*** Source data Section Begins ***

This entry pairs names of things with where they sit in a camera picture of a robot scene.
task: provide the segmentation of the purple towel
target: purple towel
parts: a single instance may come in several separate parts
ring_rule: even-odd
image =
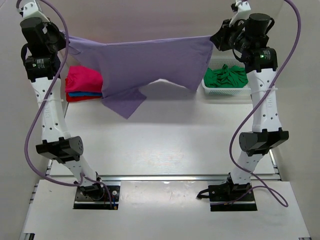
[[[165,79],[196,91],[209,65],[209,36],[128,43],[99,43],[70,37],[76,60],[103,77],[102,103],[128,119],[146,99],[139,87]]]

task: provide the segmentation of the robotic arm
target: robotic arm
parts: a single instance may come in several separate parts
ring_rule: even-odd
[[[34,89],[38,106],[46,101],[42,111],[42,144],[36,146],[36,151],[58,163],[66,166],[80,181],[81,174],[87,178],[100,181],[98,174],[93,171],[82,156],[84,147],[79,136],[71,137],[64,118],[61,99],[61,79],[57,79],[49,97],[45,95],[56,75],[60,60],[58,51],[66,47],[63,33],[42,12],[34,0],[20,9],[22,33],[27,41],[21,50],[21,57],[28,79]],[[31,56],[26,59],[27,48]],[[78,187],[84,196],[99,199],[105,194],[98,183],[87,179]]]
[[[232,19],[224,20],[220,30],[210,40],[219,51],[232,50],[235,58],[244,63],[253,108],[268,90],[271,92],[254,112],[252,132],[242,132],[239,136],[242,152],[237,164],[247,171],[235,167],[222,184],[210,185],[198,194],[199,199],[210,198],[211,211],[237,211],[238,206],[232,207],[224,203],[236,201],[245,195],[252,188],[251,175],[258,162],[269,150],[289,139],[289,132],[282,130],[279,120],[275,86],[271,86],[277,73],[278,62],[276,51],[267,46],[267,33],[275,21],[262,13],[253,13],[248,19],[242,19],[250,11],[248,2],[237,0],[231,8],[236,14]],[[235,54],[235,50],[241,53],[241,57]],[[209,196],[202,195],[205,192],[208,192]],[[252,200],[253,193],[249,192],[239,201]],[[256,210],[256,207],[251,208],[250,204],[243,206],[247,210]]]

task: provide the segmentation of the white table
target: white table
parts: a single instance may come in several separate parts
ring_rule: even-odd
[[[24,233],[34,240],[298,240],[310,237],[289,182],[268,184],[287,199],[280,206],[255,190],[258,211],[210,212],[197,200],[207,182],[121,183],[119,210],[75,210],[76,189],[41,180]]]
[[[158,81],[141,89],[147,100],[128,119],[100,100],[70,103],[66,123],[72,136],[81,136],[84,157],[106,175],[226,175],[233,169],[230,139],[252,110],[251,100],[207,98],[200,87],[187,89]],[[251,131],[252,119],[243,128]],[[234,142],[235,159],[240,154]],[[274,174],[269,155],[255,173]],[[53,162],[52,176],[70,176]]]

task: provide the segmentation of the white basket
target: white basket
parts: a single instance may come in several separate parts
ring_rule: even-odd
[[[212,70],[222,69],[224,64],[227,64],[228,67],[238,66],[244,68],[245,65],[232,56],[213,56],[209,63],[209,68]],[[206,87],[205,81],[202,79],[202,87],[204,92],[207,95],[220,95],[220,96],[250,96],[251,89],[248,85],[245,85],[243,88],[211,88]]]

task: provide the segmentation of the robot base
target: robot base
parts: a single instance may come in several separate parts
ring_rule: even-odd
[[[100,199],[93,200],[89,196],[83,195],[81,190],[77,188],[74,197],[73,209],[118,210],[120,185],[108,185],[107,187],[115,201],[114,204],[113,199],[111,199],[112,208],[110,208],[110,202],[107,193],[105,193],[104,196],[101,196]]]
[[[208,186],[211,212],[248,212],[258,210],[253,191],[234,203],[219,205],[218,203],[236,200],[244,194],[242,191],[230,192],[229,189],[230,185],[228,183]]]

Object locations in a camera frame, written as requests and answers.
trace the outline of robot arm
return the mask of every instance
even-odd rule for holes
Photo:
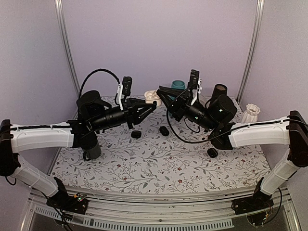
[[[259,181],[254,195],[233,201],[232,208],[236,214],[272,206],[272,194],[298,169],[308,166],[308,130],[304,119],[297,111],[291,111],[288,117],[278,120],[253,124],[229,124],[223,130],[213,130],[210,137],[215,137],[227,130],[230,130],[229,134],[212,140],[212,144],[217,149],[271,143],[289,145],[279,163]]]
[[[112,107],[101,99],[98,91],[86,92],[77,101],[78,119],[60,124],[20,126],[3,120],[0,126],[0,176],[13,177],[29,187],[41,191],[47,198],[47,205],[62,210],[85,214],[88,206],[86,195],[68,195],[65,186],[56,177],[51,177],[28,163],[21,151],[46,147],[81,147],[85,159],[95,159],[101,154],[96,133],[100,130],[127,123],[129,128],[141,123],[156,104],[129,98],[131,78],[127,77],[119,93],[120,105]]]

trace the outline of black bottle cap
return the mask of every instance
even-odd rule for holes
[[[160,131],[160,133],[161,133],[163,136],[168,136],[168,135],[169,135],[169,131],[168,131],[168,129],[167,129],[165,126],[161,126],[161,127],[159,128],[159,131]]]
[[[141,137],[141,131],[133,130],[133,131],[131,132],[131,137],[132,137],[132,138],[136,138],[136,139],[140,138],[140,137]]]
[[[207,150],[207,154],[211,157],[211,158],[215,158],[218,156],[218,152],[215,148],[210,148]]]

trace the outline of white vase
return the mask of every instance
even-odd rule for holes
[[[252,103],[247,104],[246,111],[244,111],[241,123],[255,123],[258,120],[258,114],[261,112],[260,108]]]

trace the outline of teal cup
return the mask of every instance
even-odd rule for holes
[[[186,89],[185,83],[182,80],[174,80],[171,84],[171,88],[173,89]]]

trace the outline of table
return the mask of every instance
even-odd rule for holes
[[[103,100],[113,104],[113,97]],[[233,99],[238,112],[242,111]],[[191,141],[205,139],[203,131],[193,133],[183,120],[171,119],[176,132]],[[194,130],[197,125],[188,124]],[[259,145],[218,151],[210,158],[207,143],[188,144],[178,140],[171,130],[164,137],[160,126],[169,129],[166,107],[159,106],[135,130],[142,132],[139,139],[131,138],[127,124],[98,135],[102,155],[84,161],[80,148],[63,148],[51,172],[64,185],[92,190],[125,193],[201,193],[254,186],[269,171],[269,165]]]

*** Source data Section Ends ***

▸ What is being asked: Copy out the whole listing word for word, except for any picture it includes.

▸ Output for this task:
This entry pairs names of things with where they sit in a camera picture of a robot scene.
task: provide the segmentation of the purple towel
target: purple towel
parts: a single instance may come in several separate parts
ring_rule: even-odd
image =
[[[165,79],[196,91],[209,65],[209,36],[128,43],[99,43],[70,37],[76,60],[103,77],[102,103],[128,119],[146,99],[139,87]]]

task: provide the segmentation of the robotic arm
target: robotic arm
parts: a single instance may come in several separate parts
ring_rule: even-odd
[[[34,89],[38,106],[46,101],[42,111],[42,144],[36,146],[36,151],[58,163],[66,166],[80,181],[81,174],[87,178],[100,181],[98,174],[93,171],[82,156],[84,147],[79,136],[71,137],[64,118],[61,99],[61,79],[57,79],[49,97],[45,95],[56,75],[60,60],[58,51],[66,47],[63,33],[42,12],[34,0],[20,9],[22,33],[27,41],[21,50],[21,57],[28,79]],[[31,56],[26,59],[27,48]],[[78,187],[84,196],[99,199],[105,194],[98,183],[87,179]]]
[[[232,19],[224,20],[220,30],[210,40],[219,51],[232,50],[235,58],[244,63],[253,108],[268,90],[271,92],[254,112],[252,132],[242,132],[239,136],[242,152],[237,164],[247,171],[235,167],[222,184],[210,185],[198,194],[199,199],[210,198],[211,211],[237,211],[238,206],[232,207],[224,203],[236,201],[245,195],[252,188],[251,175],[258,162],[269,150],[289,139],[289,132],[282,130],[279,120],[275,86],[271,86],[277,73],[278,62],[276,51],[267,46],[267,33],[275,21],[262,13],[253,13],[248,19],[242,19],[250,11],[248,2],[237,0],[231,8],[236,14]],[[235,54],[235,50],[241,53],[241,57]],[[209,196],[202,195],[205,192],[208,192]],[[252,200],[253,193],[249,192],[239,201]],[[256,210],[256,207],[251,208],[250,204],[243,206],[247,210]]]

task: provide the segmentation of the white table
target: white table
parts: a single instance may come in several separate parts
ring_rule: even-odd
[[[24,233],[34,240],[298,240],[310,237],[289,182],[268,184],[287,199],[280,206],[255,190],[258,211],[210,212],[197,200],[207,182],[121,183],[119,210],[75,210],[76,189],[41,180]]]
[[[158,81],[141,89],[147,100],[128,119],[100,100],[70,103],[66,123],[72,136],[81,136],[84,157],[106,175],[226,175],[233,169],[230,139],[252,110],[251,100],[207,98],[200,87],[187,89]],[[251,131],[252,119],[243,128]],[[234,142],[235,159],[240,154]],[[274,174],[269,155],[255,173]],[[53,162],[52,176],[70,176]]]

task: provide the segmentation of the white basket
target: white basket
parts: a single instance may come in several separate parts
ring_rule: even-odd
[[[212,70],[222,69],[224,64],[227,64],[228,67],[238,66],[244,68],[245,65],[232,56],[213,56],[209,63],[209,68]],[[206,87],[205,81],[202,79],[202,87],[204,92],[207,95],[220,95],[220,96],[250,96],[251,89],[248,85],[245,85],[243,88],[211,88]]]

task: provide the segmentation of the robot base
target: robot base
parts: a single instance may come in several separate parts
ring_rule: even-odd
[[[100,199],[93,200],[89,196],[83,195],[81,190],[77,188],[74,197],[73,209],[118,210],[120,185],[108,185],[107,187],[115,201],[114,204],[113,199],[111,199],[112,208],[110,208],[110,202],[107,193],[105,193],[104,196],[101,196]]]
[[[208,186],[211,212],[248,212],[258,210],[253,191],[234,203],[219,205],[218,203],[236,200],[244,194],[242,191],[230,192],[229,189],[230,185],[228,183]]]

Object locations in a camera frame, written as requests and answers.
trace the outline of robot arm
return the mask of every instance
even-odd rule for holes
Photo:
[[[259,181],[254,195],[233,201],[232,208],[236,214],[272,206],[272,194],[298,169],[308,166],[308,130],[304,119],[297,111],[291,111],[288,117],[278,120],[253,124],[229,124],[223,130],[213,130],[210,137],[215,137],[227,130],[230,130],[229,134],[212,140],[212,144],[217,149],[271,143],[289,145],[279,163]]]
[[[112,107],[101,99],[98,91],[86,92],[77,101],[78,119],[60,124],[20,126],[3,120],[0,126],[0,176],[13,177],[29,187],[41,191],[47,198],[47,205],[62,210],[85,214],[88,206],[86,195],[68,195],[65,186],[56,177],[51,177],[28,163],[21,151],[46,147],[81,147],[85,159],[95,159],[101,154],[96,133],[100,130],[127,123],[129,128],[141,123],[156,104],[129,98],[131,78],[127,77],[119,93],[120,105]]]

trace the outline of black bottle cap
return the mask of every instance
even-odd rule for holes
[[[160,131],[160,133],[161,133],[163,136],[168,136],[168,135],[169,135],[169,131],[168,131],[168,129],[167,129],[165,126],[161,126],[161,127],[159,128],[159,131]]]
[[[141,137],[141,131],[133,130],[133,131],[131,132],[131,137],[132,137],[132,138],[136,138],[136,139],[140,138],[140,137]]]
[[[207,150],[207,154],[211,157],[211,158],[215,158],[218,156],[218,152],[215,148],[210,148]]]

trace the outline of white vase
return the mask of every instance
even-odd rule for holes
[[[252,103],[247,104],[246,111],[244,111],[241,123],[255,123],[258,120],[258,114],[261,112],[260,108]]]

trace the outline of teal cup
return the mask of every instance
even-odd rule for holes
[[[186,89],[185,83],[182,80],[174,80],[171,84],[171,88],[173,89]]]

trace the outline of table
return the mask of every instance
even-odd rule for holes
[[[103,100],[113,104],[113,97]],[[233,99],[238,112],[242,111]],[[191,141],[205,139],[203,131],[193,133],[183,120],[171,119],[176,132]],[[194,130],[197,125],[188,124]],[[259,145],[218,151],[210,158],[207,143],[188,144],[178,140],[171,130],[164,137],[160,126],[169,129],[166,107],[159,106],[135,130],[142,132],[139,139],[131,138],[127,124],[98,135],[102,155],[84,161],[80,148],[63,148],[51,172],[64,185],[92,190],[125,193],[201,193],[254,186],[269,171],[269,165]]]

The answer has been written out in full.